Anomalous waypoint following behavior

I have a tarot T18 octocopter with a pixhawk cube black running Copter 4.0.4. I’ve been investigating some accel clipping (what’s the difference between primary, secondary, and tertiary–is that IMU 1, 2 and 3?) I’ve observed. Part of this was upgrading from the stock Tarot motors to some T-motors. For that shakeout, to test auto, I setup a simple mission of 4 or 5 waypoints with a do_jump at the end to start the mission over. The first flight was great–no issues noted.

However on the second flight when the vehicle got to the last waypoint it was like it stopped tracking the position it was suppose to–it just started drifting off. I switched to loiter to get the vehicle in a safe spot and then went back into auto to restart the mission. This time when it hit the last waypoint it overshot the waypoint, then backtracked to the waypoint and overshot it again and then finally turned and headed back to the first waypoint. I let it fly a few circuits and it would repeat that same behavior at the last waypoint every time. The only difference in configuration between the first and second flights is that I added a takeoff waypoint to the mission on the second flight for an auto takeoff.

The third flight was essentially the same with the same behavior observed. It was pretty consistent although sometimes instead of just overshooting it would seemed to just drift off again.

Log files for all three flights are here: https://www.dropbox.com/sh/lgmtxnrmr7rrclv/AABCF6QioE1Y3Pavo5YBo9dqa?dl=0
(currently only bin files…will add t-logs shortly)
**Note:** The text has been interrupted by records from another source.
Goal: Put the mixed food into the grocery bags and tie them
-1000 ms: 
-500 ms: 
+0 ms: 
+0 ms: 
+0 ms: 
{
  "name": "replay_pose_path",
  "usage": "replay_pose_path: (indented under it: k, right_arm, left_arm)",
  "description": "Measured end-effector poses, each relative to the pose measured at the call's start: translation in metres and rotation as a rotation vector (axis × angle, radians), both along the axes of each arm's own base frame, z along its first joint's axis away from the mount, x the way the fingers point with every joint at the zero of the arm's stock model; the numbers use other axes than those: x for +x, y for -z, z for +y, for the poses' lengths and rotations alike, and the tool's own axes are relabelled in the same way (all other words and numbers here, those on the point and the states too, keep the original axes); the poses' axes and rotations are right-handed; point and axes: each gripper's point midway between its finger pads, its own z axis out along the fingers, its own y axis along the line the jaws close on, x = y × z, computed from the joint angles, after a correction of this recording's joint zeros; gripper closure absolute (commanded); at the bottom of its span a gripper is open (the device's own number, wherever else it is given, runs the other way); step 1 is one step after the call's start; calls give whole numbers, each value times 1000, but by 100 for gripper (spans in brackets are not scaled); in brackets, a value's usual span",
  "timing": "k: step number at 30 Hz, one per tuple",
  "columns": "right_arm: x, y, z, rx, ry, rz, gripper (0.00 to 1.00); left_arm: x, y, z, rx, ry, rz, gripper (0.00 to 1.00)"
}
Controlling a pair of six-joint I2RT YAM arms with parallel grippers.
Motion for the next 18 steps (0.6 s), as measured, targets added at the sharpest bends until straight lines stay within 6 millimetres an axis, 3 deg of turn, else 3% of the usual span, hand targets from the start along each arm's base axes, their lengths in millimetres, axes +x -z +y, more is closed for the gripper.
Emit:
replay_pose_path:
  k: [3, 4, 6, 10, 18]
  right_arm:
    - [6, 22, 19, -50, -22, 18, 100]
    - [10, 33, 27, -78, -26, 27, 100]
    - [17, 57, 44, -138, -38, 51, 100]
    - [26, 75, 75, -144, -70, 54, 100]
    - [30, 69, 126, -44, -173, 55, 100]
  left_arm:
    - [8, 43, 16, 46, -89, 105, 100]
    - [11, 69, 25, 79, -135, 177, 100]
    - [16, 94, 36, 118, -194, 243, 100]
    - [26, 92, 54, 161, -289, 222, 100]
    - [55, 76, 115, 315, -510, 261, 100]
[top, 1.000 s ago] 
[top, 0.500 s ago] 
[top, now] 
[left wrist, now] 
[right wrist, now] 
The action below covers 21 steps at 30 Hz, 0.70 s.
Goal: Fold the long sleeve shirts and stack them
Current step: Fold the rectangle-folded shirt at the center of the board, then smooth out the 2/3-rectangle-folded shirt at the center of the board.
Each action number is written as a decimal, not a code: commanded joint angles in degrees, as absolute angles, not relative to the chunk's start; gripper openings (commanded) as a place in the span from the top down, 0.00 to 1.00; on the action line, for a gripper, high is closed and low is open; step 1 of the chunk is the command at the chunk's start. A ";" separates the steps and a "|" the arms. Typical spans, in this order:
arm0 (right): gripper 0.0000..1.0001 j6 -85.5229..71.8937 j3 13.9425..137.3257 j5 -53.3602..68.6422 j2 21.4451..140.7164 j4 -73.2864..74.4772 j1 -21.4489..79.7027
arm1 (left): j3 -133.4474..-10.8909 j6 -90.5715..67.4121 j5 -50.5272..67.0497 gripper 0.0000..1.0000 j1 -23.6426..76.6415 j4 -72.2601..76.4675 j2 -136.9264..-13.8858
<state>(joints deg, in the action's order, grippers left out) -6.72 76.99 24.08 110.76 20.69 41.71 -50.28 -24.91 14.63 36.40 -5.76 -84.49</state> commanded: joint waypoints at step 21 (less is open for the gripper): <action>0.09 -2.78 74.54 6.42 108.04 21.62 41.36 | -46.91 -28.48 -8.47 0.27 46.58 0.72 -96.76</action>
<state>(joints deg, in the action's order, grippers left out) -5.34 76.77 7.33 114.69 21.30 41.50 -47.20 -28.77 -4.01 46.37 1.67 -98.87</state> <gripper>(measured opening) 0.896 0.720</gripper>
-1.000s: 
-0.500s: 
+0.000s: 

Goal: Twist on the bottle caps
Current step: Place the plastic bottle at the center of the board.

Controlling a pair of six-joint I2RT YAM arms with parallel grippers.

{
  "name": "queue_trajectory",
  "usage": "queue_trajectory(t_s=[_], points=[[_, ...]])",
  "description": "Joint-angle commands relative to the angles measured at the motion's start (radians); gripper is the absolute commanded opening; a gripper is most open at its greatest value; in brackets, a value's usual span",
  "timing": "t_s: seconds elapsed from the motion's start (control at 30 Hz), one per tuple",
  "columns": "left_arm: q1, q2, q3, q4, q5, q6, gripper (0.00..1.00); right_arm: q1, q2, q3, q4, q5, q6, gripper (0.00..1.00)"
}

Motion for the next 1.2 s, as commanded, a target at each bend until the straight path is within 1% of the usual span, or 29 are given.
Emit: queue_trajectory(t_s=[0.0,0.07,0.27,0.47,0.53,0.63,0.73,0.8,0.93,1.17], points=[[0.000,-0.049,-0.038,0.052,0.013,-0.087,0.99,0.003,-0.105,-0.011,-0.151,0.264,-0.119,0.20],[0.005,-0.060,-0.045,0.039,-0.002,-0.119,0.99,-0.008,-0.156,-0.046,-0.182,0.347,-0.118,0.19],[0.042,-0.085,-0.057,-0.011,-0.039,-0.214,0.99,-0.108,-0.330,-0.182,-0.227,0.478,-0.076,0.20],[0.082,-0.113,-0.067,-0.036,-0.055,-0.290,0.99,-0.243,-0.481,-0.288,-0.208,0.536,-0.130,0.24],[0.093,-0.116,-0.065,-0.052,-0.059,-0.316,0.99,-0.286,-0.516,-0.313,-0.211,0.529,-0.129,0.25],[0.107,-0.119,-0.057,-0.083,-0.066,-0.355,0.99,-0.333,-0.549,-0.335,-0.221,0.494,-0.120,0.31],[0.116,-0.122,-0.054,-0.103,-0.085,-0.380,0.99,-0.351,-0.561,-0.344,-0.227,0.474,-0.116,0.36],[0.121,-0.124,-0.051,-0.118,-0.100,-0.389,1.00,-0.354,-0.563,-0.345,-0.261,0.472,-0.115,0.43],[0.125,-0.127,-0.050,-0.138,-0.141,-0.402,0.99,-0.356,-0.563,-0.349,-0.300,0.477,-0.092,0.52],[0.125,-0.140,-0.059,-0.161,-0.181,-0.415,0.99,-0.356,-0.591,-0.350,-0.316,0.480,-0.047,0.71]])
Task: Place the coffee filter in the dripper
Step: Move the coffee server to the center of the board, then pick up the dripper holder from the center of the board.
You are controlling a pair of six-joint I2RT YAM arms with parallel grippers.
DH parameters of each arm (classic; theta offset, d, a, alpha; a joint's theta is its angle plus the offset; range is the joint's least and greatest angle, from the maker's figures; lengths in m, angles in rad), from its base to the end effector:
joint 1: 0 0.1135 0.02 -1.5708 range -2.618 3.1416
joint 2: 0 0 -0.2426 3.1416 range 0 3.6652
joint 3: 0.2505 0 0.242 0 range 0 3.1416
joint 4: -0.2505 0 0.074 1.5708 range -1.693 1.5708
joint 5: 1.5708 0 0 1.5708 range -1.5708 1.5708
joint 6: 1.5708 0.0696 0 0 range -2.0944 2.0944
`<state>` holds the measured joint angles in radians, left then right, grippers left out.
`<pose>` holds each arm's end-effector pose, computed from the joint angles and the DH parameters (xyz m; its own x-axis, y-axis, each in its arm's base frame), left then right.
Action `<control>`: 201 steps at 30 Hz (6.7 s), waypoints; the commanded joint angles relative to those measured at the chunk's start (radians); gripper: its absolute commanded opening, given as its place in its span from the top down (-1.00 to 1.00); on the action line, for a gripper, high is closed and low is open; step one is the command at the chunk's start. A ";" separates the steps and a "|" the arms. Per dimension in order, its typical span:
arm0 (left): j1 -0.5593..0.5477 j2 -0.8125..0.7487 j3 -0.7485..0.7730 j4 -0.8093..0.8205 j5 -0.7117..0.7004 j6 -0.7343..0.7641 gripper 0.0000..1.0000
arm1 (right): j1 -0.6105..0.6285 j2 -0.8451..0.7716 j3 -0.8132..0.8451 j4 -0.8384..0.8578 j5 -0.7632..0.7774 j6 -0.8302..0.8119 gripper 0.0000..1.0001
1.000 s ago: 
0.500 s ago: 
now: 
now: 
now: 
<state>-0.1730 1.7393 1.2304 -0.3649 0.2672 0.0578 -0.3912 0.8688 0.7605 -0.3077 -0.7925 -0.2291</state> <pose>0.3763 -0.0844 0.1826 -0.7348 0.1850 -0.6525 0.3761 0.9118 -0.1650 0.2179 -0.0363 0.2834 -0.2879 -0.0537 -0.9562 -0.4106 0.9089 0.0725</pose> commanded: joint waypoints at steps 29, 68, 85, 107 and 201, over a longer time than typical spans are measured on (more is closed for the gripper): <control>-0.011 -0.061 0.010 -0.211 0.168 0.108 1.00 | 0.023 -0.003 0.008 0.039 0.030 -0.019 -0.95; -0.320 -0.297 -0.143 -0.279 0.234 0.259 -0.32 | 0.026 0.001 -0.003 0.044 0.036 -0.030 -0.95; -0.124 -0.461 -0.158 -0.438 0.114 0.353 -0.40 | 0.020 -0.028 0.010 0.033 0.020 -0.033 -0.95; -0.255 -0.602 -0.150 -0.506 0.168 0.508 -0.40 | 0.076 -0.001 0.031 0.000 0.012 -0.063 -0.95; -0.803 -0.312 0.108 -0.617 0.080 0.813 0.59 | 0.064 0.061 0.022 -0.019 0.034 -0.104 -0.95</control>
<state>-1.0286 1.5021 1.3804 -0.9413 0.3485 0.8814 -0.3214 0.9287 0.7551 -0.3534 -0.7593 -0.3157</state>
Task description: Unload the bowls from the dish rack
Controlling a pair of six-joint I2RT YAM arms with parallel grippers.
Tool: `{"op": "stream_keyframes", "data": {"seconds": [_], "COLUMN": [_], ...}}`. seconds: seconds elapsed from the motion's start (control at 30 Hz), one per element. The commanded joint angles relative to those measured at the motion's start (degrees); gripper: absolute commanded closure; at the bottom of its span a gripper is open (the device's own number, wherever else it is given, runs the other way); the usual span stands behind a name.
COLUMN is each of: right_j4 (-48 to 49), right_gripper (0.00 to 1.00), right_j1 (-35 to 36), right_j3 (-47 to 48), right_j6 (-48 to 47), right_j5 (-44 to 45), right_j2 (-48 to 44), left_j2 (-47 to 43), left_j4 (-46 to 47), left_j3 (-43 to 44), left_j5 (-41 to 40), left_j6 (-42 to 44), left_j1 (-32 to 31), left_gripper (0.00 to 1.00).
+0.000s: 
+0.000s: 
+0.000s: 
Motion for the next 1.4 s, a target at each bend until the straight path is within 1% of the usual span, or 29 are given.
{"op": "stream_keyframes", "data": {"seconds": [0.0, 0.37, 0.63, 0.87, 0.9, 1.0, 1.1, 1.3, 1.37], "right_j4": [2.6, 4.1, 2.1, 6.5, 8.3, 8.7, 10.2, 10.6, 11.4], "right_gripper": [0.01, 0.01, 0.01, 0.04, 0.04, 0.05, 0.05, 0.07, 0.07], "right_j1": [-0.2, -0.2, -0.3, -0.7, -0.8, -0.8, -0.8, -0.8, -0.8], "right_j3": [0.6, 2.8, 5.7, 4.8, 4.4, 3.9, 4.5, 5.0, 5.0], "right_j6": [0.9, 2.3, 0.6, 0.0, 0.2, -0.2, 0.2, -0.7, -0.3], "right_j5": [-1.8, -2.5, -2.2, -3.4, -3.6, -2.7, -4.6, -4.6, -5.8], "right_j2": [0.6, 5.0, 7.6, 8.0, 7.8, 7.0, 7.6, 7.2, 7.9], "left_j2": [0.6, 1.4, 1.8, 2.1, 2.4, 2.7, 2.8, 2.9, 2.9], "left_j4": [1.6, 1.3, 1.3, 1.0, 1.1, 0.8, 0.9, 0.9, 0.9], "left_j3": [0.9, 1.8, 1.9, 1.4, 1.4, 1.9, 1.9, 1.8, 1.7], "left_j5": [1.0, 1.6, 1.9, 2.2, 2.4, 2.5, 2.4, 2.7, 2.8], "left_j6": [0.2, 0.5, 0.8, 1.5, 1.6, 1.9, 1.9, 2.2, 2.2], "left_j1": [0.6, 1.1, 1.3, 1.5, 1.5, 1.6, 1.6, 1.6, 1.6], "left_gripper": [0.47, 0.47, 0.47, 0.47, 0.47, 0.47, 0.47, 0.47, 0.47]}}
I’ve flown this vehicle / autopilot pretty extensively and never seen this kind of behavior. I did just switch motors and tweaked a few of the gains, but nothing that should’ve affected waypoint following (and I would think if it was the gains it would’ve been manifest on the first flight and in other portions of the flight). Any ideas?

yes, I believe the clipping numbers align to the IMU numbers.
I’m suspecting you’ve got some slight tuning and physical issues affecting the position holding ability.

You’ve got some motor mount twist happening there - CW motors are fighting CCW motors because of the physical yaw bias.
image

Z vibrations are OK, but X and Y vibes are a bit high - that’s usually prop balance. Also check for wires and things flapping around or vibrating against the flight controller.

You could set these
ATC_THR_MIX_MAN to 0.5
PSC_ACCZ_I,0.496
PSC_ACCZ_P,0.248
but that’s nothing to do with the waypoint/drift issue.

Make sure you’ve got these set correctly for your battery:
BATT_ARM_VOLT,22.1
BATT_CRT_VOLT,21
BATT_LOW_VOLT,21.6
MOT_BAT_VOLT_MAX,25.2
MOT_BAT_VOLT_MIN,19.8
BATT_FS_CRT_ACT,1
BATT_FS_LOW_ACT,2

PIDs look a little out to me, I’d run Autotune on pitch and roll axis at least and see how it is after that.
But first what ESCs do you have?

yes- when I first assembled the vehicle the guy that helped me suggested adding 3 degrees of twist on each motor (CW for the CW motors and CCW for the CCW motors when looking down the length of the arm), however the vehicle has been like that for 2-3 years with many many flight hours on it. I guess I’m not sure if that twist is actually needed. His thought was that it gives the vehicle a little extra yaw authority, but maybe the torque provided by the props themselves is sufficient.

I’m using the Hobbywing XRotor 40A-OPTO ESC http://www.helipal.com/hobbywing-xrotor-40a-esc.html for each motor

I guess what’s weird to me is that only happened on the last waypoint and only on the last two flights on Thursday. I flew the vehicle again on Monday for about an hour with several different waypoint missions and they all seemed fine. I uploaded a mission that was similar to the one where I observed the behavior and it flew fine.

Out of curiosity, what plots are you looking at to see if the PIDs are in tune. I’m looking at the Roll/DesRoll and also Pitch/DesPitch and also ErrRP and I think they look pretty good, but I don’t have a reference to compare them against.

Thanks

The motor mount twist is definitely unwanted. It subtracts from headroom in stabilty control and is reducing efficiency. The motors and props should have more than enough torque for all the yaw authority you will ever need.

I used dronee plotter in the above graphs, I also use MissionPlanner.

I’ll definitely fix that, although like I say I don’t think it contributed to the behavior. One thing I realized I didn’t exactly duplicate on my most recent flight was the do_jump command.

On the very first flight there wasn’t a takeoff waypoint so the do_jump pointed to waypoint 1. On the second and third flight, I had inserted a takeoff command as the first mission command, but didn’t change the do_jump command and so it pointed to the takeoff command instead of the first waypoint. That shouldn’t make a difference, but maybe?

On my most recent flights I had the takeoff command, but I had the do_jump command pointed to mission item 2 (the first waypoint) instead of the takeoff command. I’ll give that a check although it probably won’t be until the first week of January.

dronee plotter looks pretty awesome. Thanks for mentioning it.